*Work to complete*. Exact copies of all the entries are needed.

*Dataset records*.
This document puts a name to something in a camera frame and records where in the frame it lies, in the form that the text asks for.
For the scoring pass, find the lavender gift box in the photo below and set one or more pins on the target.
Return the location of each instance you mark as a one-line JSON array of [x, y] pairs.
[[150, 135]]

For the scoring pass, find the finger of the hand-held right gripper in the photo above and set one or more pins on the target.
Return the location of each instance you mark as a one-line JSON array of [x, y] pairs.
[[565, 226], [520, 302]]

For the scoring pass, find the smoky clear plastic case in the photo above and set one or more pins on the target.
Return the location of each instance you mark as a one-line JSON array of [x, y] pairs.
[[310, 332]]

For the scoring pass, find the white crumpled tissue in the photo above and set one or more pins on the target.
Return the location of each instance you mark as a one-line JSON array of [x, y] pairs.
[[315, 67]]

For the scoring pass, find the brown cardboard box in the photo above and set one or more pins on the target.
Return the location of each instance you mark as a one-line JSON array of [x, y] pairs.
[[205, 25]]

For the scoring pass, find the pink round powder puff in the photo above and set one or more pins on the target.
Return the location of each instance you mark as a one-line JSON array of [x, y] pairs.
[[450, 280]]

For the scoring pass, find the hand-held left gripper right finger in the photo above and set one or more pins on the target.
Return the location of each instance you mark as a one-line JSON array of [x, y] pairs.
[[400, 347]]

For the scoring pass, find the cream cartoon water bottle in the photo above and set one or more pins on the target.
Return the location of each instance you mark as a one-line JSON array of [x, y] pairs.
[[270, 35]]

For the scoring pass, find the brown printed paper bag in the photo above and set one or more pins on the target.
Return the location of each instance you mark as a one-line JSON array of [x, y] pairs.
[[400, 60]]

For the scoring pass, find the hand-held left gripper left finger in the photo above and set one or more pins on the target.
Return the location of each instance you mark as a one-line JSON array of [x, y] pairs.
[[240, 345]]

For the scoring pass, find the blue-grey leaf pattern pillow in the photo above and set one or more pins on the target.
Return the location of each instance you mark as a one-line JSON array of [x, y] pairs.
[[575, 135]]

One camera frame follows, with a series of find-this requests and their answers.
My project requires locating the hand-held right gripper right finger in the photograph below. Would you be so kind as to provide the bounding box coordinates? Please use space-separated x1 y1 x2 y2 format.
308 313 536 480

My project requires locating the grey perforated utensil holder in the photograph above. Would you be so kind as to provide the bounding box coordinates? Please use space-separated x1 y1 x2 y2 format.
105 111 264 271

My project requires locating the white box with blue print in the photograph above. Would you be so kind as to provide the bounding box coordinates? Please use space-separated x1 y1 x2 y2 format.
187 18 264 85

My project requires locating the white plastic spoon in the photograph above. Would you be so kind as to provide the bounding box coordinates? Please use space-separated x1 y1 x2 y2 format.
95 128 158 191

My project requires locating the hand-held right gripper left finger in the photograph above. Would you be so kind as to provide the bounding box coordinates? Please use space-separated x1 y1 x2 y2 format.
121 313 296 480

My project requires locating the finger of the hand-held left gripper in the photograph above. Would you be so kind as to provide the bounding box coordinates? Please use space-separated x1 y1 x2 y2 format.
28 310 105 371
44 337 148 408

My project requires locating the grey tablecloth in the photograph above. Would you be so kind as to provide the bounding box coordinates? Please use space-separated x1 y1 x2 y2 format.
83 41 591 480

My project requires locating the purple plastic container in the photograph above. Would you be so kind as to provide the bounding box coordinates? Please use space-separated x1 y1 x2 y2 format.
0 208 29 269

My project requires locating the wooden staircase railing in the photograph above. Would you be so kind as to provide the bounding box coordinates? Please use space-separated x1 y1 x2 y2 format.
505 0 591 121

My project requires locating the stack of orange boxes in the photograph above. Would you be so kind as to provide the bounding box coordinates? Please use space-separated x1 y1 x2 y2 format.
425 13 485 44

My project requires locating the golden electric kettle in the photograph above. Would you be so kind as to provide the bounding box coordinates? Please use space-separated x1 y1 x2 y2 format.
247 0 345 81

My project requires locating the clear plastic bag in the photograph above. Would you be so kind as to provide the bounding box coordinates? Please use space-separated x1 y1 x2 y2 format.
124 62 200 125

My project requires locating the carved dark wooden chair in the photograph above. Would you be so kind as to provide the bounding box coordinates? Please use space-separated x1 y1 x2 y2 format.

*Finished exercise*.
This document puts a name to something in a camera frame and records where in the frame it lies, in the form that the text asks for.
For the scoring pass, find the lavender gift box in the photo below and set one or more pins on the target.
Return the location of each instance you mark as a one-line JSON array of [x, y] pairs.
[[150, 135]]

For the scoring pass, find the finger of the hand-held right gripper in the photo above and set one or more pins on the target.
Return the location of each instance you mark as a one-line JSON array of [x, y] pairs.
[[565, 226], [520, 302]]

For the scoring pass, find the smoky clear plastic case in the photo above and set one or more pins on the target.
Return the location of each instance you mark as a one-line JSON array of [x, y] pairs.
[[310, 332]]

For the scoring pass, find the white crumpled tissue in the photo above and set one or more pins on the target.
Return the location of each instance you mark as a one-line JSON array of [x, y] pairs.
[[315, 67]]

For the scoring pass, find the brown cardboard box in the photo above and set one or more pins on the target.
Return the location of each instance you mark as a one-line JSON array of [x, y] pairs.
[[205, 25]]

For the scoring pass, find the pink round powder puff in the photo above and set one or more pins on the target.
Return the location of each instance you mark as a one-line JSON array of [x, y] pairs.
[[450, 280]]

For the scoring pass, find the hand-held left gripper right finger in the photo above and set one or more pins on the target.
Return the location of each instance you mark as a one-line JSON array of [x, y] pairs.
[[400, 347]]

For the scoring pass, find the cream cartoon water bottle in the photo above and set one or more pins on the target.
Return the location of each instance you mark as a one-line JSON array of [x, y] pairs.
[[270, 35]]

For the scoring pass, find the brown printed paper bag in the photo above and set one or more pins on the target.
Return the location of each instance you mark as a one-line JSON array of [x, y] pairs.
[[400, 60]]

For the scoring pass, find the hand-held left gripper left finger in the photo above and set one or more pins on the target.
Return the location of each instance you mark as a one-line JSON array of [x, y] pairs.
[[240, 345]]

For the scoring pass, find the blue-grey leaf pattern pillow in the photo above and set one or more pins on the target.
Return the location of each instance you mark as a one-line JSON array of [x, y] pairs.
[[575, 135]]

One camera frame follows, with a series of find-this requests and their answers.
My project requires locating the hand-held right gripper right finger in the photograph below. Would you be so kind as to provide the bounding box coordinates? Please use space-separated x1 y1 x2 y2 format.
308 313 536 480

My project requires locating the grey perforated utensil holder in the photograph above. Would you be so kind as to provide the bounding box coordinates? Please use space-separated x1 y1 x2 y2 format.
105 111 264 271

My project requires locating the white box with blue print in the photograph above. Would you be so kind as to provide the bounding box coordinates? Please use space-separated x1 y1 x2 y2 format.
187 18 264 85

My project requires locating the white plastic spoon in the photograph above. Would you be so kind as to provide the bounding box coordinates? Please use space-separated x1 y1 x2 y2 format.
95 128 158 191

My project requires locating the hand-held right gripper left finger in the photograph above. Would you be so kind as to provide the bounding box coordinates? Please use space-separated x1 y1 x2 y2 format.
121 313 296 480

My project requires locating the finger of the hand-held left gripper in the photograph above. Would you be so kind as to provide the bounding box coordinates? Please use space-separated x1 y1 x2 y2 format.
28 310 105 371
44 337 148 408

My project requires locating the grey tablecloth in the photograph above. Would you be so kind as to provide the bounding box coordinates? Please use space-separated x1 y1 x2 y2 format.
83 41 591 480

My project requires locating the purple plastic container in the photograph above. Would you be so kind as to provide the bounding box coordinates? Please use space-separated x1 y1 x2 y2 format.
0 208 29 269

My project requires locating the wooden staircase railing in the photograph above. Would you be so kind as to provide the bounding box coordinates? Please use space-separated x1 y1 x2 y2 format.
505 0 591 121

My project requires locating the stack of orange boxes in the photograph above. Would you be so kind as to provide the bounding box coordinates? Please use space-separated x1 y1 x2 y2 format.
425 13 485 44

My project requires locating the golden electric kettle in the photograph above. Would you be so kind as to provide the bounding box coordinates? Please use space-separated x1 y1 x2 y2 format.
247 0 345 81

My project requires locating the clear plastic bag in the photograph above. Would you be so kind as to provide the bounding box coordinates? Please use space-separated x1 y1 x2 y2 format.
124 62 200 125

My project requires locating the carved dark wooden chair in the photograph above. Would you be so kind as to provide the bounding box coordinates? Please use space-separated x1 y1 x2 y2 format.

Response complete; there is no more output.